**REQUIREMENT:**
Pull each line containing "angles" out of the listing below.

══════════════════════════════

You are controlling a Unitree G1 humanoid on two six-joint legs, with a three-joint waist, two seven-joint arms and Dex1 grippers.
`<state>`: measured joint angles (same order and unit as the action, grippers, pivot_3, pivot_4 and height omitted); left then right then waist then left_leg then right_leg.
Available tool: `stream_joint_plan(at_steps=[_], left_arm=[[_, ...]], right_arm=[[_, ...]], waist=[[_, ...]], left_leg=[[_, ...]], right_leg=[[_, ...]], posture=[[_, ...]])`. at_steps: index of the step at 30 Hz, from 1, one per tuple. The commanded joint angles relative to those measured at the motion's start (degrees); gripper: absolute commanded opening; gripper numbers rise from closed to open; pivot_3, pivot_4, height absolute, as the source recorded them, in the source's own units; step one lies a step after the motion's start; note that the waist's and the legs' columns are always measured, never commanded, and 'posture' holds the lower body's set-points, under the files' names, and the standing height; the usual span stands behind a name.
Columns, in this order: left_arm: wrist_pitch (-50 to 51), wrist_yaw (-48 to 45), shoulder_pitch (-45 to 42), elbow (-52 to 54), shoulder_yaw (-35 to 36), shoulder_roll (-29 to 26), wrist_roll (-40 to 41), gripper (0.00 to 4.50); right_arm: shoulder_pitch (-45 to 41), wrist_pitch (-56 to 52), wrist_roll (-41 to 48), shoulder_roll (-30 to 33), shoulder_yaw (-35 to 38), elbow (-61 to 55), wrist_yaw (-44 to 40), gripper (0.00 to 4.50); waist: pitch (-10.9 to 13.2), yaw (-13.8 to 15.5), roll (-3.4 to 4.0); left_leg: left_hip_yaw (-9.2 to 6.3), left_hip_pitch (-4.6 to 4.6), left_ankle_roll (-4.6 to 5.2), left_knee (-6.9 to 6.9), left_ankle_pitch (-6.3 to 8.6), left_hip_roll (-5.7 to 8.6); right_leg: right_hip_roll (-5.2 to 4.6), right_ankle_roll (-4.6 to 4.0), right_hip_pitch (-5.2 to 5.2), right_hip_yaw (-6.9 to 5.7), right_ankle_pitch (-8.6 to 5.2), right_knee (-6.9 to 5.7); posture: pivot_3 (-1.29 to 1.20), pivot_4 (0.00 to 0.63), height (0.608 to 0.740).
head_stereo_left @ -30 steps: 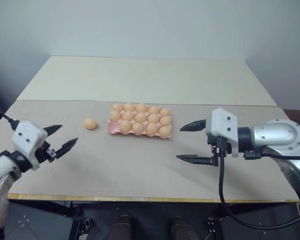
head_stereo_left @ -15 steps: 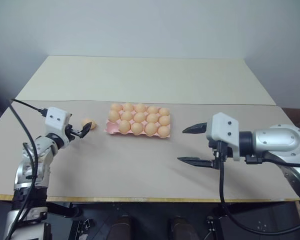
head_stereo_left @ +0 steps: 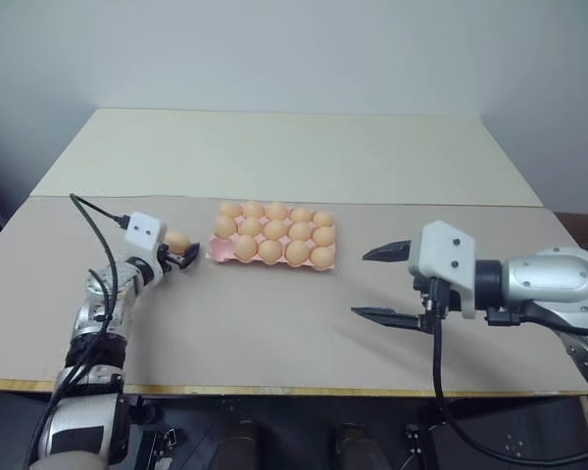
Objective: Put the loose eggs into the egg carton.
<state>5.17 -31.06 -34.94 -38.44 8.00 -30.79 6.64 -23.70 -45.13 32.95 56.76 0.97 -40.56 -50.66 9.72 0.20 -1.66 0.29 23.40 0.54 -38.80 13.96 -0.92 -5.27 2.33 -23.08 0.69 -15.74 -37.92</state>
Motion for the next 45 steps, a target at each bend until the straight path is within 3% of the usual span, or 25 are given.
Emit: stream_joint_plan(at_steps=[1, 7, 10, 16, 24, 35, 41, 45], left_arm=[[-3.4, -0.3, -1.9, -3.2, -0.5, 0.1, -1.0, 4.48], [-6.7, 0.7, -3.2, -6.6, -0.3, 0.3, -1.5, 2.64], [-7.5, 1.2, -3.3, -6.5, -0.7, -0.4, -2.4, 2.53], [-11.3, -0.6, -0.6, 3.8, 2.0, -1.2, 0.5, 2.53], [-8.9, -12.7, 5.3, 19.0, -0.2, -2.0, 6.1, 2.53], [-11.0, -14.4, 3.1, 15.5, -3.6, 0.1, 3.8, 2.53], [-14.3, -14.9, 2.1, 14.0, -4.3, 0.6, 2.9, 4.48], [-15.4, -14.2, 1.3, 13.4, -3.4, 0.3, 2.7, 4.48]], right_arm=[[-0.1, -0.6, 0.9, 0.8, 2.6, -1.7, 0.7, 4.5], [0.3, -0.7, 0.5, 1.0, 2.5, -1.6, 1.0, 4.5], [0.2, -0.5, 0.4, 0.9, 2.4, -1.4, 0.9, 4.5], [0.1, -0.2, 0.0, 0.7, 1.9, -1.2, 1.1, 4.5], [0.8, 0.0, -0.7, 0.7, 1.7, -1.6, 1.7, 4.5], [2.3, -0.1, -1.4, 1.0, 2.3, -3.0, 3.2, 4.5], [2.9, -0.5, -1.4, 0.9, 2.8, -3.4, 4.6, 4.5], [3.1, -0.6, -1.3, 0.4, 2.6, -3.8, 5.3, 4.5]], waist=[[0.0, 0.0, 0.0], [0.0, 0.0, -0.01], [0.0, 0.0, -0.01], [0.0, -0.1, -0.01], [0.0, 0.0, 0.0], [0.0, 0.0, -0.01], [0.0, 0.0, -0.01], [0.0, 0.0, -0.01]], left_leg=[[0.0, -0.01, 0.0, -0.01, 0.0, 0.0], [0.0, -0.02, 0.0, -0.01, 0.0, 0.0], [0.0, -0.03, 0.0, -0.02, 0.0, 0.0], [0.0, 0.03, 0.0, -0.01, 0.0, -0.02], [0.01, 0.01, -0.01, -0.02, 0.0, -0.01], [0.0, 0.02, 0.0, -0.04, 0.0, -0.01], [0.0, 0.01, 0.0, -0.04, 0.0, -0.01], [-0.01, 0.02, 0.0, -0.04, 0.0, -0.01]], right_leg=[[-0.01, 0.0, 0.0, 0.0, 0.0, -0.01], [0.0, 0.0, 0.01, 0.0, 0.0, -0.04], [0.0, 0.0, 0.01, 0.0, 0.0, -0.04], [0.0, 0.0, -0.03, 0.01, 0.0, -0.03], [-0.04, 0.0, 0.0, 0.02, 0.0, -0.02], [0.01, 0.0, 0.0, 0.0, 0.0, -0.02], [0.01, 0.0, 0.01, 0.0, 0.0, -0.02], [0.01, 0.0, 0.01, 0.0, 0.0, -0.02]], posture=[[0.0, 0.15, 0.74], [0.0, 0.15, 0.74], [0.0, 0.15, 0.74], [0.0, 0.15, 0.74], [0.0, 0.15, 0.74], [0.0, 0.15, 0.74], [0.0, 0.15, 0.74], [0.0, 0.15, 0.74]])
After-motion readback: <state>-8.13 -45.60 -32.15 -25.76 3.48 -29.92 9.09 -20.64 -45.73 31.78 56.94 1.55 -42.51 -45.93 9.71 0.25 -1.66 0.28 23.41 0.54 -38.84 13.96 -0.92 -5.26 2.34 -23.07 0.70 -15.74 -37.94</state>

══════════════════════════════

**OUTPUT OF THE TASK:**
`<state>`: measured joint angles (same order and unit as the action, grippers, pivot_3, pivot_4 and height omitted); left then right then waist then left_leg then right_leg.
Available tool: `stream_joint_plan(at_steps=[_], left_arm=[[_, ...]], right_arm=[[_, ...]], waist=[[_, ...]], left_leg=[[_, ...]], right_leg=[[_, ...]], posture=[[_, ...]])`. at_steps: index of the step at 30 Hz, from 1, one per tuple. The commanded joint angles relative to those measured at the motion's start (degrees); gripper: absolute commanded opening; gripper numbers rise from closed to open; pivot_3, pivot_4, height absolute, as the source recorded them, in the source's own units; step one lies a step after the motion's start; note that the waist's and the legs' columns are always measured, never commanded, and 'posture' holds the lower body's set-points, under the files' names, and the standing height; the usual span stands behind a name.

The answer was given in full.